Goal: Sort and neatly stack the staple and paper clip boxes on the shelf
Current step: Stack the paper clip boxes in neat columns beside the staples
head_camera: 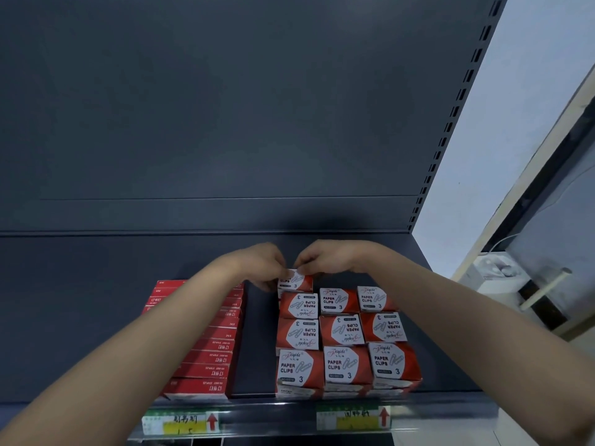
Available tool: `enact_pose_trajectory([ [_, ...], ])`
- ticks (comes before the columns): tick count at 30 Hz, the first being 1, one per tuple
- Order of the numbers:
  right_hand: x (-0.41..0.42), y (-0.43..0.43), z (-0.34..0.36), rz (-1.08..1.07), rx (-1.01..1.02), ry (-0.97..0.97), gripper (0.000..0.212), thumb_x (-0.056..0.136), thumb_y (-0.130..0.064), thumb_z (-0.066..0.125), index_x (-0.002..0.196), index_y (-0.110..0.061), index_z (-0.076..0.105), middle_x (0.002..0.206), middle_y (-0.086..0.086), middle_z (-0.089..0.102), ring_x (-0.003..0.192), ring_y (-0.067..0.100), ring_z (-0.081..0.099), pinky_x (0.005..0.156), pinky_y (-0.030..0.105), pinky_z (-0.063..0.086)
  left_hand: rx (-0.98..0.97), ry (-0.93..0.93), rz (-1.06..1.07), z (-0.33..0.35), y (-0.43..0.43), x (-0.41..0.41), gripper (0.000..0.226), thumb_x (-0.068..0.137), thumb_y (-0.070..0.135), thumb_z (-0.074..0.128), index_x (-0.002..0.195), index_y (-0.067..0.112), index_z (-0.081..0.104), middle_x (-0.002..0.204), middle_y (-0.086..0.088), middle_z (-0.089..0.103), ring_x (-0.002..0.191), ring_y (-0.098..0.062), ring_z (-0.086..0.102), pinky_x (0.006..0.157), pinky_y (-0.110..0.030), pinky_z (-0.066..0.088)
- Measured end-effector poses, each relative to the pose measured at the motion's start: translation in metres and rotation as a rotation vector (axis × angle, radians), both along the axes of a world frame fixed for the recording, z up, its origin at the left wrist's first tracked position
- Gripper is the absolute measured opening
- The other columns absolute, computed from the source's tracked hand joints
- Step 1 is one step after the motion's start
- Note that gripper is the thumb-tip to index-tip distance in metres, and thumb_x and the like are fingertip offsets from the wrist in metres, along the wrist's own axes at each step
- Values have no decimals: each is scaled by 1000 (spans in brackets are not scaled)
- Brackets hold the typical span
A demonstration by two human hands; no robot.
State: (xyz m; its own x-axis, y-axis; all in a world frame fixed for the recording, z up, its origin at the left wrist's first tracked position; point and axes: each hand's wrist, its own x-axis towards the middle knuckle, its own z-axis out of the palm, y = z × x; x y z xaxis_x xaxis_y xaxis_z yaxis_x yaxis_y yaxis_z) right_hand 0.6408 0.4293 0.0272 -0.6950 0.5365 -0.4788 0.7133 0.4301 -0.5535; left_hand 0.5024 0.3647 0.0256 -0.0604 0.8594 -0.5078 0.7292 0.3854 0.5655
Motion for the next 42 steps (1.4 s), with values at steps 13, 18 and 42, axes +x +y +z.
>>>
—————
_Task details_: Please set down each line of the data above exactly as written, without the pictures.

_Answer below_:
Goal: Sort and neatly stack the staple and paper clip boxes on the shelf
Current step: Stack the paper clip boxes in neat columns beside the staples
head_camera: 
Available tool: `enact_pose_trajectory([ [_, ...], ])`
- ticks (comes before the columns): tick count at 30 Hz, the first being 1, one per tuple
- Order of the numbers:
  right_hand: x (-0.41..0.42), y (-0.43..0.43), z (-0.34..0.36), rz (-1.08..1.07), rx (-1.01..1.02), ry (-0.97..0.97), gripper (0.000..0.212), thumb_x (-0.056..0.136), thumb_y (-0.130..0.064), thumb_z (-0.066..0.125), index_x (-0.002..0.196), index_y (-0.110..0.061), index_z (-0.076..0.105), middle_x (0.002..0.206), middle_y (-0.086..0.086), middle_z (-0.089..0.102), ring_x (-0.003..0.192), ring_y (-0.067..0.100), ring_z (-0.081..0.099), pinky_x (0.005..0.156), pinky_y (-0.030..0.105), pinky_z (-0.063..0.086)
  left_hand: rx (-0.98..0.97), ry (-0.93..0.93), rz (-1.06..1.07), z (-0.33..0.35), y (-0.43..0.43), x (-0.41..0.41), gripper (0.000..0.226), thumb_x (-0.068..0.137), thumb_y (-0.070..0.135), thumb_z (-0.074..0.128), index_x (-0.002..0.195), index_y (-0.067..0.112), index_z (-0.081..0.104), middle_x (-0.002..0.204), middle_y (-0.086..0.088), middle_z (-0.089..0.103), ring_x (-0.002..0.191), ring_y (-0.098..0.062), ring_z (-0.086..0.102), pinky_x (0.006..0.157), pinky_y (-0.110..0.030), pinky_z (-0.066..0.088)
- Measured end-effector poses, each relative to the pose measured at the motion's start: translation in metres and rotation as a rotation vector (axis × angle, radians), both along the axes of a world frame fixed for the recording, z up, its origin at the left wrist's first tracked position
- Gripper is the absolute measured opening
- The other columns absolute, computed from the source's tracked hand joints
- Step 1 is one step after the motion's start
- Note that gripper is the thumb-tip to index-tip distance in metres, and thumb_x and the like are fingertip offsets from the wrist in metres, along the wrist's own axes at each step
- Values have no decimals: each is scaled by 1000 (spans in brackets are not scaled)
- Brackets hold the typical span
A demonstration by two human hands; no robot.
State: (xyz m; its own x-axis, y-axis; all in a world frame fixed for the recording, z up, its origin at the left wrist's first tracked position; point and axes: each hand's wrist, its own x-axis towards the middle knuckle, its own z-axis out of the palm, y = z × x; x y z xaxis_x xaxis_y xaxis_z yaxis_x yaxis_y yaxis_z) right_hand 0.6408 0.4293 0.0272 -0.6950 0.5365 -0.4788 0.7133 0.4301 -0.5535; left_hand 0.5024 0.3647 0.0256 -0.0604 0.8594 -0.5078 0.7292 0.3854 0.5655
Motion for the next 42 steps (1.4 s), with values at steps 13, 18 and 42, axes +x +y +z.
>>>

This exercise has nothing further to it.